#### AIM OF THE TASK
Output all the data below verbatim.
══════════════════════════════
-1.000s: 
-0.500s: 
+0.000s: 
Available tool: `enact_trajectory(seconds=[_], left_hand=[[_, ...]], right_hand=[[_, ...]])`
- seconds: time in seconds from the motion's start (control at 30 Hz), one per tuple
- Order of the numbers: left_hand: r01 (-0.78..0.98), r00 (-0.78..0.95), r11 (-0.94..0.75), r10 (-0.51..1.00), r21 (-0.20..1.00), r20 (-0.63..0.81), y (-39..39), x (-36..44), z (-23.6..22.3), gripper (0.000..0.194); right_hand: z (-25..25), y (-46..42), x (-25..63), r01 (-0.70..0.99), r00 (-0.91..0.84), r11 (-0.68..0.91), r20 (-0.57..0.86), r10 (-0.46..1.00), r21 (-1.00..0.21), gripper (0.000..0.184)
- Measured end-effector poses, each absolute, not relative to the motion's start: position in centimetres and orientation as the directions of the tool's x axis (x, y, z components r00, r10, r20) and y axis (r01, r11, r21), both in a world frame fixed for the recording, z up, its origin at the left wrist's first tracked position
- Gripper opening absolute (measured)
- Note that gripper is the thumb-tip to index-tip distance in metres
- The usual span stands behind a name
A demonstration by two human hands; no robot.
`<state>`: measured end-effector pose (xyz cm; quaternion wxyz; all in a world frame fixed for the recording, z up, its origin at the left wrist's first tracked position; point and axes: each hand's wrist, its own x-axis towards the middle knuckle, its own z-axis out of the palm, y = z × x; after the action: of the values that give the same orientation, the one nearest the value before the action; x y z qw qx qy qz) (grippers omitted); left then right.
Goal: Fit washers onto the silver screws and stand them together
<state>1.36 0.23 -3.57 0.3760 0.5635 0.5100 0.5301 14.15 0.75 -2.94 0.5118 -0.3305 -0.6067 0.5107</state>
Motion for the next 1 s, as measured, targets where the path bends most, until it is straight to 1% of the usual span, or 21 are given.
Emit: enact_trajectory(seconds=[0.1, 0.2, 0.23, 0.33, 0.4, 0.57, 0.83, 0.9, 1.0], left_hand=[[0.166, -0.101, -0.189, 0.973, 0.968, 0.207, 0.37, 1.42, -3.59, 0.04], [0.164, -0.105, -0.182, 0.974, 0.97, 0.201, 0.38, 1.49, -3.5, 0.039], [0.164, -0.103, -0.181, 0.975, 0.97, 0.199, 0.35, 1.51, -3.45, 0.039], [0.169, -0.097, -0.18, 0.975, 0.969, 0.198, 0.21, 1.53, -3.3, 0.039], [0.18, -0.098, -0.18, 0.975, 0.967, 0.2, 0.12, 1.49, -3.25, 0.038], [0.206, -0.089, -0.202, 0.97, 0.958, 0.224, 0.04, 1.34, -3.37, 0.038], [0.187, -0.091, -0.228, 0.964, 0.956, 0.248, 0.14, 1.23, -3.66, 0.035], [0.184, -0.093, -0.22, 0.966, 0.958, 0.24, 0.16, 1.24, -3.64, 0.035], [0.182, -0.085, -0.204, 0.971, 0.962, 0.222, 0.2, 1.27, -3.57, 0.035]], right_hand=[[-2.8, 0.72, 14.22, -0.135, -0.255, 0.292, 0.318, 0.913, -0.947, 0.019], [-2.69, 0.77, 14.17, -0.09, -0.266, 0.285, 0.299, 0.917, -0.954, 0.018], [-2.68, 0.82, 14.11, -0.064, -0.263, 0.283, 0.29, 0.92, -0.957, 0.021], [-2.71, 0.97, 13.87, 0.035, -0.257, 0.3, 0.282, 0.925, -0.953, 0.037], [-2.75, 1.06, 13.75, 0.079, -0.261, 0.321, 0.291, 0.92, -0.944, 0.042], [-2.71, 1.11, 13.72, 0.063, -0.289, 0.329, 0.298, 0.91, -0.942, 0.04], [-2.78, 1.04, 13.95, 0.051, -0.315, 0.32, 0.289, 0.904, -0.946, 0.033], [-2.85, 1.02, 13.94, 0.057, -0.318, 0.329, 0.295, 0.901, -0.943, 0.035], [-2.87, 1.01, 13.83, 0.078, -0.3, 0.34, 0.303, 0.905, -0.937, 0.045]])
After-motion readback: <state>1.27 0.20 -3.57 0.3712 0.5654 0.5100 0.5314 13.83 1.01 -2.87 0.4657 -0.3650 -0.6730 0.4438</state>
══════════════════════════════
#### SOLUTION FOR THIS PROBLEM
-1.000s: 
-0.500s: 
+0.000s: 
Available tool: `enact_trajectory(seconds=[_], left_hand=[[_, ...]], right_hand=[[_, ...]])`
- seconds: time in seconds from the motion's start (control at 30 Hz), one per tuple
- Order of the numbers: left_hand: r01 (-0.78..0.98), r00 (-0.78..0.95), r11 (-0.94..0.75), r10 (-0.51..1.00), r21 (-0.20..1.00), r20 (-0.63..0.81), y (-39..39), x (-36..44), z (-23.6..22.3), gripper (0.000..0.194); right_hand: z (-25..25), y (-46..42), x (-25..63), r01 (-0.70..0.99), r00 (-0.91..0.84), r11 (-0.68..0.91), r20 (-0.57..0.86), r10 (-0.46..1.00), r21 (-1.00..0.21), gripper (0.000..0.184)
- Measured end-effector poses, each absolute, not relative to the motion's start: position in centimetres and orientation as the directions of the tool's x axis (x, y, z components r00, r10, r20) and y axis (r01, r11, r21), both in a world frame fixed for the recording, z up, its origin at the left wrist's first tracked position
- Gripper opening absolute (measured)
- Note that gripper is the thumb-tip to index-tip distance in metres
- The usual span stands behind a name
A demonstration by two human hands; no robot.
`<state>`: measured end-effector pose (xyz cm; quaternion wxyz; all in a world frame fixed for the recording, z up, its origin at the left wrist's first tracked position; point and axes: each hand's wrist, its own x-axis towards the middle knuckle, its own z-axis out of the palm, y = z × x; after the action: of the values that give the same orientation, the one nearest the value before the action; x y z qw qx qy qz) (grippers omitted); left then right.
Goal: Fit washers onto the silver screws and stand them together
<state>1.36 0.23 -3.57 0.3760 0.5635 0.5100 0.5301 14.15 0.75 -2.94 0.5118 -0.3305 -0.6067 0.5107</state>
Motion for the next 1 s, as measured, targets where the path bends most, until it is straight to 1% of the usual span, or 21 are given.
Emit: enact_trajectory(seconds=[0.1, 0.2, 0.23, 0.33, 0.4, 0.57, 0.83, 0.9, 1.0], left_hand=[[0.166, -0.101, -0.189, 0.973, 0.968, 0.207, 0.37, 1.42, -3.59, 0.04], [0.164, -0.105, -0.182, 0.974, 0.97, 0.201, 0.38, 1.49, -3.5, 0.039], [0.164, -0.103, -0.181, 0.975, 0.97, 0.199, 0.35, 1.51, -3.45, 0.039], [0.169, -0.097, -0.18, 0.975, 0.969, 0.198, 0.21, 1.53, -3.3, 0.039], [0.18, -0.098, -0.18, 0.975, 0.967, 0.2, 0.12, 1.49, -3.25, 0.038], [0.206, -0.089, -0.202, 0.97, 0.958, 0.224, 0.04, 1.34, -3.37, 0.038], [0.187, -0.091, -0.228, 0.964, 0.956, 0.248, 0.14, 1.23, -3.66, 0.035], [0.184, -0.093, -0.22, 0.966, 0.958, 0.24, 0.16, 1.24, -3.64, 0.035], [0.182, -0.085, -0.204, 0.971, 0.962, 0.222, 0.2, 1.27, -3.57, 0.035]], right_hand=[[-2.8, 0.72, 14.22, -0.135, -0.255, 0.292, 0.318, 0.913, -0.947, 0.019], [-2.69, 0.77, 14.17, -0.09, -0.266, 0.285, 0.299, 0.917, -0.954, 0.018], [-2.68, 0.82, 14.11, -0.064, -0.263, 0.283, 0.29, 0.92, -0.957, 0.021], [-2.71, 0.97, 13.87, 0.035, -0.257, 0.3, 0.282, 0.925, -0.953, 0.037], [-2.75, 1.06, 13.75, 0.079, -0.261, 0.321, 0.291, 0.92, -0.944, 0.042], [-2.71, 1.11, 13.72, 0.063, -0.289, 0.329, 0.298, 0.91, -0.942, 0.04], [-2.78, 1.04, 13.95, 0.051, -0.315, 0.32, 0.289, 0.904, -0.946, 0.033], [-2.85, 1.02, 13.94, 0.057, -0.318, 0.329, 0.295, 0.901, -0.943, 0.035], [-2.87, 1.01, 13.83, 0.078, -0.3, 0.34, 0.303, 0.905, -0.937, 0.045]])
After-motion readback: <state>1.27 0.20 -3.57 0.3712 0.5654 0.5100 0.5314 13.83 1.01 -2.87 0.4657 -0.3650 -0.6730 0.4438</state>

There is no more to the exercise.